BUG? nvcc fails to unroll the loop

Hi,

I can’t make the loop in the following code to be unrolled,

__global__ void func(float4* _o)

{

  const int BLOCK_DIM_X = 512;

  #pragma unroll

  for (int i = BLOCK_DIM_X/2; i > 1; i /= 2)

  {

	_o[i] = make_float4(0,0,0,0);

  }

}

Any idea how to unroll it ? Seems like another bug.

Also the compiler fails to factor out make_float4(0,0,0,0), generating inefficient code.

You could unroll it by using the LOCAL_ITERATE macros of Boost::preprocessor. You can do some clever tricks with it. See http://forums.nvidia.com/index.php?showtopic=88814&hl=

According to the programming guide, the #pragma unroll directive will only unroll the loop if the compiler can figure out how many iterations it has. It is quite possible that the form of your loop counter is too complex for the compiler to infer the number of iterations. You can also put an explicit number after unroll, if you know the number of iterations will be a multiple of the unroll value.

Does this work?

_global__ void func(float4* _o)

{

  const int BLOCK_DIM_X = 512;

  #pragma unroll 8

  for (int i = BLOCK_DIM_X/2; i > 1; i /= 2)

  {

	_o[i] = make_float4(0,0,0,0);

  }

}

Well, imho, it is just that compiler in general currently is in a pretty weak state. Constant propagation is one of the basic optimization techniques for compilers these days.

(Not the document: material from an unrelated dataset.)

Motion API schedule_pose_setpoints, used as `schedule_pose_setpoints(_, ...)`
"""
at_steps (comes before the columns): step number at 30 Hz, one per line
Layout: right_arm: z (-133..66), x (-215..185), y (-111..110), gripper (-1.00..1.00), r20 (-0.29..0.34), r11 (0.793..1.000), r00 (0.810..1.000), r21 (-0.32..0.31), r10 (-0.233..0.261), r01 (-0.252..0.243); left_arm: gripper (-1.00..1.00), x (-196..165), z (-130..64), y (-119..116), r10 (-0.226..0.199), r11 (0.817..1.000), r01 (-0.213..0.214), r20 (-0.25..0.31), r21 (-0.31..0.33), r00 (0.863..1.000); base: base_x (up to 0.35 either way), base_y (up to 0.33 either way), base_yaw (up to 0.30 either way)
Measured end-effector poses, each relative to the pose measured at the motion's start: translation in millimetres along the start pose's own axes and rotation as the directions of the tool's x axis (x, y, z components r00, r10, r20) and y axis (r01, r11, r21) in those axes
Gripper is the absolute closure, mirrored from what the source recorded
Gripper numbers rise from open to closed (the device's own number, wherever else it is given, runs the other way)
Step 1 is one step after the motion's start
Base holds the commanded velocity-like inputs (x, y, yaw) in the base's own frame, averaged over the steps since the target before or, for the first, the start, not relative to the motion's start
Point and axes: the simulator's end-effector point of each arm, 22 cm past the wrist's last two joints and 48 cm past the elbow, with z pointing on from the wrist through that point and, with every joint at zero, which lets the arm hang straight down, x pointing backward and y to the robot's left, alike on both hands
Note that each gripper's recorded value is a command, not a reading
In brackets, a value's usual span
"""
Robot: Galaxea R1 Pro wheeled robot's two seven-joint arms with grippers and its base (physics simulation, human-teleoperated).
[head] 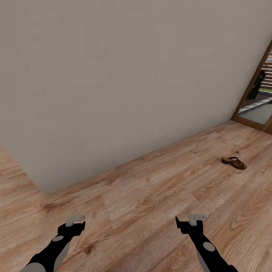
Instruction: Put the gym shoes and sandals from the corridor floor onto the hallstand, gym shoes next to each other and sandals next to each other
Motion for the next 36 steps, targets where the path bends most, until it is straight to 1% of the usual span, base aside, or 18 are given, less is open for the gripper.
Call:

Hopefully it won’t take long to fix that.

While I can agree with your general statement, I don’t see how this particular problem is a constant propagation issue. I’m not familiar with the innards of nvcc (which is based on the Open64 compiler), but I assumed that the loop unroller cannot figure out how many iterations this loop will have because the loop counter is advanced by repeated integer division (or hopefully bit shifting) rather than a simple increment/decrement operation. Do more mature compilers know how to unroll a loop like this?

Microsoft’s shader compiler easily unrolls it.

OK, I did some experimenting with the compiler, and discovered that the loop as written above is never unrolled, even if you give #pragma unroll an explicit unroll parameter. (It also does convert the integer division to bit shifting, as you would hope.) Something about that form of the loop is disabling the entire loop unroller, which I think is a definite bug in the case of the explicit unroll parameter, and a good feature request in the case of the generic #pragma unroll (especially given that the MS shader compiler can do it).

This code (while uglier) does unroll completely, and the compiler is smart enough to precompute the 1 << i values:

__global__ void func(float4* _o)

{

  const int BLOCK_DIM_X_LOG2 = 9;

  const int BLOCK_DIM_X = 1 << BLOCK_DIM_X_LOG2;

  #pragma unroll

  for (int i = BLOCK_DIM_X_LOG2 - 1; i > 0; i-=1)

  {

	_o[1 << i] = make_float4(0,0,0,0);

  }

}

This would have been shorter, but I couldn’t find a way to get the compiler to compute log2(X) at compile time.